REVIEW: Juliana Hatfield, Only Everything (Atlantic/Mammoth)

- Jon Steltenpohl

From the very first seconds of Only Everything, my worst fears were confirmed: Juliana Hatfield is still trying to be Dinosaur Jr. Ever since the break up of Blake Babies, Hatfield has been veering to the slacker guitar sound. Buzzing guitars and lazy solos dominate Only Everything, and the transition from J. Hatfield to Ms. Dinosaur the Third is nearly complete. Fortunately, Hatfield knows what she's doing, and the slacker sound works for her.

In the past, Hatfield's music was often quiet and sweet sounding. Her voice carried a fragility in it that was misleading. But now, there is a bit of a sneer in her voice. Some of the songs on Only Everything begin with a whisper, and, instead of backing down when the lyrics get intense, Hatfield strikes back with her guitar. She slashes out buzzing riffs and grating solos as if she were possessed by J. Mascis himself. Hatfield still has her quieter moments, but those are usually just the choruses between the verses.

Fans will just have to accept that the sweet, innocent Juliana of Blake Babies has finally grown-up. You won't find many self-absorbed, pity songs like "Ugly" on Only Everything. In fact, Hatfield's knack for penning self-indulgent songs is practically gone. It only appears briefly with songs like "Live on Tomorrow" and "Outsider". Maybe she decided to start listening to some of the overly negative critics who labeled her lyrics a little too childish and naive. Or maybe Hatfield has just gotten a bit more serious and cynical with age.

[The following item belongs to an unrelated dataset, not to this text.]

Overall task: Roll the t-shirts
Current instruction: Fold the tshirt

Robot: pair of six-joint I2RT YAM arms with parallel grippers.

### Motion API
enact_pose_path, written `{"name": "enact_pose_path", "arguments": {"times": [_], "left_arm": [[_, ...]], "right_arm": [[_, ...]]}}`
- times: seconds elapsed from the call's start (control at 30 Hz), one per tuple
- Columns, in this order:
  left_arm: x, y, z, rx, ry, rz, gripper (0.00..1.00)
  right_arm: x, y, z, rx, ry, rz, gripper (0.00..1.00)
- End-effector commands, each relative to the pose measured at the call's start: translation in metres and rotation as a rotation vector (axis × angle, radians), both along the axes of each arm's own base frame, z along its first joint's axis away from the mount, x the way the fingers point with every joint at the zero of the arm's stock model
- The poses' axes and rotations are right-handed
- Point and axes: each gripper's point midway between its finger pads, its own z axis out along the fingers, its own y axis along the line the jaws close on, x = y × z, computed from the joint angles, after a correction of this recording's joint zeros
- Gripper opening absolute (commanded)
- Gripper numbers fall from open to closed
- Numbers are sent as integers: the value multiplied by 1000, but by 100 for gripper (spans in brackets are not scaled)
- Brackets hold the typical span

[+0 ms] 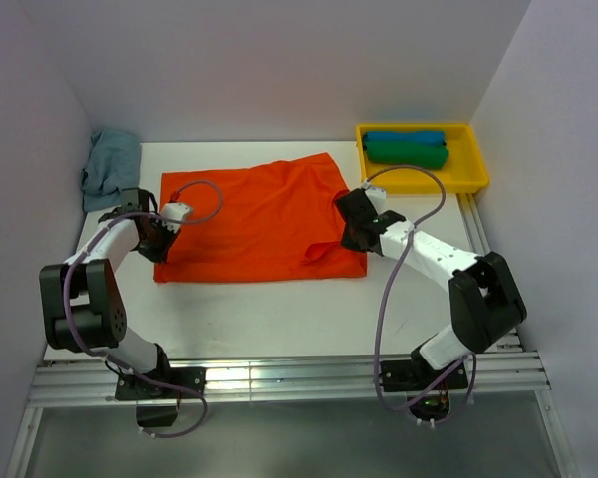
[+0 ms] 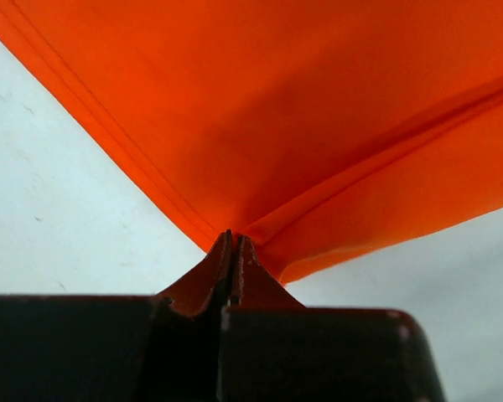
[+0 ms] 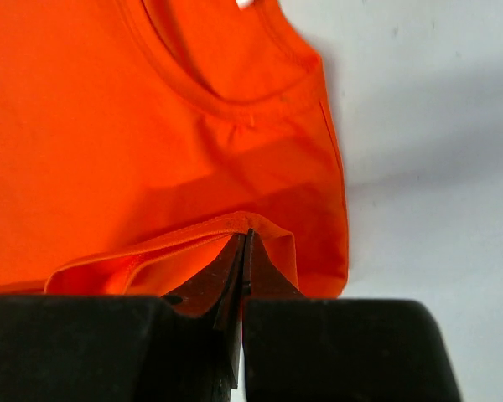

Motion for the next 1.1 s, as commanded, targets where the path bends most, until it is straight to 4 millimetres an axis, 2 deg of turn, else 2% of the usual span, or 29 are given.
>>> {"name": "enact_pose_path", "arguments": {"times": [0.0, 0.03, 0.43, 0.6, 0.9, 1.07], "left_arm": [[24, 2, 11, -13, -54, 39, 0], [27, 2, 11, -14, -53, 40, 0], [46, 7, 24, -6, -92, 85, 10], [54, 10, 26, 0, -105, 110, 10], [70, 13, 24, -7, -110, 151, 10], [74, 13, 21, -9, -104, 164, 9]], "right_arm": [[33, 5, 24, 10, -78, 22, 0], [36, 5, 21, 4, -68, 25, 0], [78, 9, 36, 1, -110, 32, 0], [91, 10, 43, 6, -133, 34, 0], [109, 12, 37, 11, -137, 47, 0], [121, 16, 43, -2, -140, 70, 0]]}}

In "Dying Proof", she writes as the friend of a junkie who she finds "turned blue". Instead of reaching out to help, the friend finally gives up and says "it's so hard to care what you do.". This is a far cry from past Hatfield lyrics about her sister and spin the bottle. "Dumb Fun" ends with the words of the cynical sage, "Hate your job. Love your stuff. If you think that's living then you're wrong, wrong, wrong."

"Universal Heartbeat" might seem like a nice little song from the title. And, if you don't pay attention to the lyrics, it's a peppy little tune. You'll be bobbing your head along and singing along to the chorus. But after a bit, you'll realize that the peppy chorus is actually "A heart that hurts is a heart that works." Whee!

Old fans might be a bit disappointed with Hatfield's new sound, but after a few listens, the harder edge will grow on you. Where some of Hatfield's older work lost it's impact on multiple spins through the CD player, Only Everything is a solid, consistent effort. It comes alive when played loud. Hatfield's voice and multi-track harmony are mixed in just right with the guitar, bass, and drums, and the wall of sound is both sloppy and pristine at the same time. One might even describe the sonics as bombastic. Only a few bands have mastered this slacker sound, and now Hatfield joins them.

Only Everything will fit great in your collection between The Breeders and Dinosaur Jr. Even though Only Everything is a bit of a departure from her old stuff, it's still Juliana Hatfield. She still writes a great song (whether it's self-indulgent or not), and she can play slacker guitar with the best of them. Old fans might even find that Hatfield's new confidence is refreshing. It's as if she's finally decided to stand up to her own self image. Only Everything may not break new musical ground, but it is Juliana Hatfield's best work since going solo.